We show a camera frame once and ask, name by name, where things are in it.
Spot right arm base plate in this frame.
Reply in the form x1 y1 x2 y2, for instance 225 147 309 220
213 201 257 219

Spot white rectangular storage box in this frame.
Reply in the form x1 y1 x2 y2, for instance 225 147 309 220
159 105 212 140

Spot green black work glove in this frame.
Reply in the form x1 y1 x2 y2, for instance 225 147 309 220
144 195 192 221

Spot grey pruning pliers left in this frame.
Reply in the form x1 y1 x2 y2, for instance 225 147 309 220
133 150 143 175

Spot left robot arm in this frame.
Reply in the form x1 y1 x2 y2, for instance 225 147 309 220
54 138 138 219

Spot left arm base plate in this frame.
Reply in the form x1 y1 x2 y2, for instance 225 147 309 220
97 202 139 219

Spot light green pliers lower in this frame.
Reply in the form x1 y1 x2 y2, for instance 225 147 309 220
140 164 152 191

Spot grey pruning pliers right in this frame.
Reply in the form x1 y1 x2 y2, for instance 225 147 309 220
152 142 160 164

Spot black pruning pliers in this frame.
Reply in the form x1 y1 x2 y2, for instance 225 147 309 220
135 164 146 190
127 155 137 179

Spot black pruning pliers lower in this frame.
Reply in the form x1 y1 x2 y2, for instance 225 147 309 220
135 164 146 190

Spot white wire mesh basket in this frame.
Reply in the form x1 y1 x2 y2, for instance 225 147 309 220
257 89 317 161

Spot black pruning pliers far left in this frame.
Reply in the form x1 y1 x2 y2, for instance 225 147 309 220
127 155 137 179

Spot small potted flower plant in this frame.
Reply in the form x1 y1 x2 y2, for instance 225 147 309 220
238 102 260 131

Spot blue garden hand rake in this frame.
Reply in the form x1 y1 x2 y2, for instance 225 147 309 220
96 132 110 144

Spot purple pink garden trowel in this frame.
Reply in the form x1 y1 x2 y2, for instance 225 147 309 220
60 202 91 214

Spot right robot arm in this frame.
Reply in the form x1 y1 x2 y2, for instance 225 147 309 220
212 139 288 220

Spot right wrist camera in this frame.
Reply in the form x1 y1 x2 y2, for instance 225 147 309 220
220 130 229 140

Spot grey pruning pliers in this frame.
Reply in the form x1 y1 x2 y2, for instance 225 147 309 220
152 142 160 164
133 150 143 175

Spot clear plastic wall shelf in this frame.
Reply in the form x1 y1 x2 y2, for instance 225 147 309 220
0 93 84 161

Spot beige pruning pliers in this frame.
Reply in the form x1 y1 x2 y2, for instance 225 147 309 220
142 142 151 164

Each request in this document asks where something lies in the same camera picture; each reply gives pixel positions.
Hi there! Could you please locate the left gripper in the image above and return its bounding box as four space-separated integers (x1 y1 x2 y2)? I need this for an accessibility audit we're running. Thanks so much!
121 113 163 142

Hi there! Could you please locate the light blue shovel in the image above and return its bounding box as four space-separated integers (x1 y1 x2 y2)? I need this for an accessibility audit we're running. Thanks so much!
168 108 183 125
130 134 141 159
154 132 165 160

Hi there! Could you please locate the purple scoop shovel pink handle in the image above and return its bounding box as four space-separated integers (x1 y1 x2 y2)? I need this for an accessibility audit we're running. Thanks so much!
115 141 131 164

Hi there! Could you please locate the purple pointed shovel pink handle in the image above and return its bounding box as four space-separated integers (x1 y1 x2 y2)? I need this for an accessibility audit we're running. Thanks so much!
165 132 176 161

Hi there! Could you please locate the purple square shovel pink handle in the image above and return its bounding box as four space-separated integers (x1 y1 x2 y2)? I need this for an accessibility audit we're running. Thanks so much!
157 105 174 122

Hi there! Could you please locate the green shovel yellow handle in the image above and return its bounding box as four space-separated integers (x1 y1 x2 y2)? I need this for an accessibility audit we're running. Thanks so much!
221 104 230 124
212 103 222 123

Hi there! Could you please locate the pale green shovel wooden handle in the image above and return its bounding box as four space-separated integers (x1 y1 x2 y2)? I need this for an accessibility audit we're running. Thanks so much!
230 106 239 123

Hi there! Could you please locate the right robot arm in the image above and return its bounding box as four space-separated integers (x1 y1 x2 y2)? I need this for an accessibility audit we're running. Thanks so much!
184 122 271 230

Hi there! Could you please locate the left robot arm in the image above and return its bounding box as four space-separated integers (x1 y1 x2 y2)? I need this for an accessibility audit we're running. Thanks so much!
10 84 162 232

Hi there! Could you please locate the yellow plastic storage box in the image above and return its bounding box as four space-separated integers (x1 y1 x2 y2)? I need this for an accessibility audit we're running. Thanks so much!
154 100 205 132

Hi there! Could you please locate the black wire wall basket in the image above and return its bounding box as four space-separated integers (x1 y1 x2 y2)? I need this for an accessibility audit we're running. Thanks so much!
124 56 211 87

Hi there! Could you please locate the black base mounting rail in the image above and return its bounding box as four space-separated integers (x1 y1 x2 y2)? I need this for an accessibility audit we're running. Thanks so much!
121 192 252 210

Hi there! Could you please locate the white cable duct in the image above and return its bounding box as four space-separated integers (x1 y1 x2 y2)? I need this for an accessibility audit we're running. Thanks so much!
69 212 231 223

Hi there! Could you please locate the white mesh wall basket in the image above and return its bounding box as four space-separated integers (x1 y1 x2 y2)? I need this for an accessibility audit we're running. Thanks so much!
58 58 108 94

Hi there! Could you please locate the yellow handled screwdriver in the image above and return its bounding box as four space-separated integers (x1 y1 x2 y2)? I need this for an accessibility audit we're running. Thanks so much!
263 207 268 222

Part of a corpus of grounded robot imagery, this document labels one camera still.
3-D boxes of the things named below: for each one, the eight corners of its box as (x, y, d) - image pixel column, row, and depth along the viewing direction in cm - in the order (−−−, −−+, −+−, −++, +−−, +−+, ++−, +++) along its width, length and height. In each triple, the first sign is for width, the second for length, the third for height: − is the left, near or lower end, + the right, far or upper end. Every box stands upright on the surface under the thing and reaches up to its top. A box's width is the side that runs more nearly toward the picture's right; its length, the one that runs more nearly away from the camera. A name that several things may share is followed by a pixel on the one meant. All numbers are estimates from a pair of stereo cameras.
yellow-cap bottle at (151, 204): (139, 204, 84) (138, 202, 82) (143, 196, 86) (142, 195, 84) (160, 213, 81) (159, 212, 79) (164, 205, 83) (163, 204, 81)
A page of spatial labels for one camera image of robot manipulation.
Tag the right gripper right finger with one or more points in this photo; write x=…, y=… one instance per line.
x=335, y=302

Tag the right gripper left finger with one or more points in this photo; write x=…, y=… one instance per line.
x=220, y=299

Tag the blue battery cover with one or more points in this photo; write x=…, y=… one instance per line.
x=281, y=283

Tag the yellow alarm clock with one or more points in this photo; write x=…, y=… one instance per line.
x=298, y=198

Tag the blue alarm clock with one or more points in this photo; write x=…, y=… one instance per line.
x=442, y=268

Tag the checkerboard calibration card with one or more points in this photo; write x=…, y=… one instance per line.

• Task description: Tally the lines of the listing above that contain the word "pruning" and state the result as a bare number.

• Solution for this exercise: 7